VIDEO: 'The Dictator' drops Kim Jong-II Ashes on Ryan Seacrest

Like any notorious tyrant, Aladeen needs at least one double to throw enemies off and even to be assassinated from time to time, which is what gets him into trouble in the quick-firing script by Baron Cohen, Alec Berg, David Mandel and Jeff Schaffer. Aladeen's resentful chief henchman Tamir (Ben Kingsley), finds a dimwitted shepherd who's a twin for his boss and, on a trip to New York, plans to pass the imposter off as the real thing for a speech at the United Nations. Tamir also will have the stand-in sign a new, democratic constitution that will make him and various business associates, notably a Chinese capitalist (Bobby Lee), very rich indeed.

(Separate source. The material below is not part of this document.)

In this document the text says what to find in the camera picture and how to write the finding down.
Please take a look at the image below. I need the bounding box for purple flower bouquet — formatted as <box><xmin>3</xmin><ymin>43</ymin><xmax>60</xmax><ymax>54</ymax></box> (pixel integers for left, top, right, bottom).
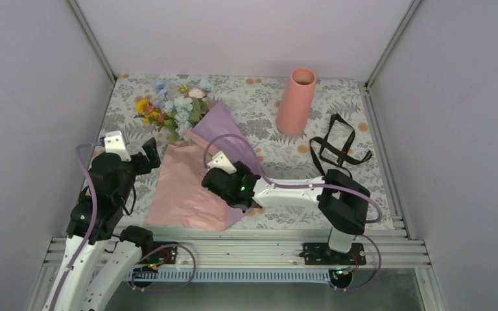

VIDEO: The Dictator: Trailer

Sidelined and shorn of his facial shrubbery, Aladeen is relegated to the hoi polloi for the first time in his life -- and in the United States, no less. Much of the film's most successful cultural humor stems from the almost unimaginable relationship between Aladeen, who takes up the name of Allison Burgers, and vegan/feminist/all-natural/way-too-politically correct manager of the Free Earth Collective, Zoey (a brown-haired Anna Faris), whom he first encounters at an anti-Aladeen protest rally. Some truly riotous stuff stems from the interloper's startling verbal and sometimes physical abuse of store customers and staff and Zoey herself, who sometimes gets upset at his all-purpose assault on every race, color and creed but more often doesn't seem to know what the hell he's saying.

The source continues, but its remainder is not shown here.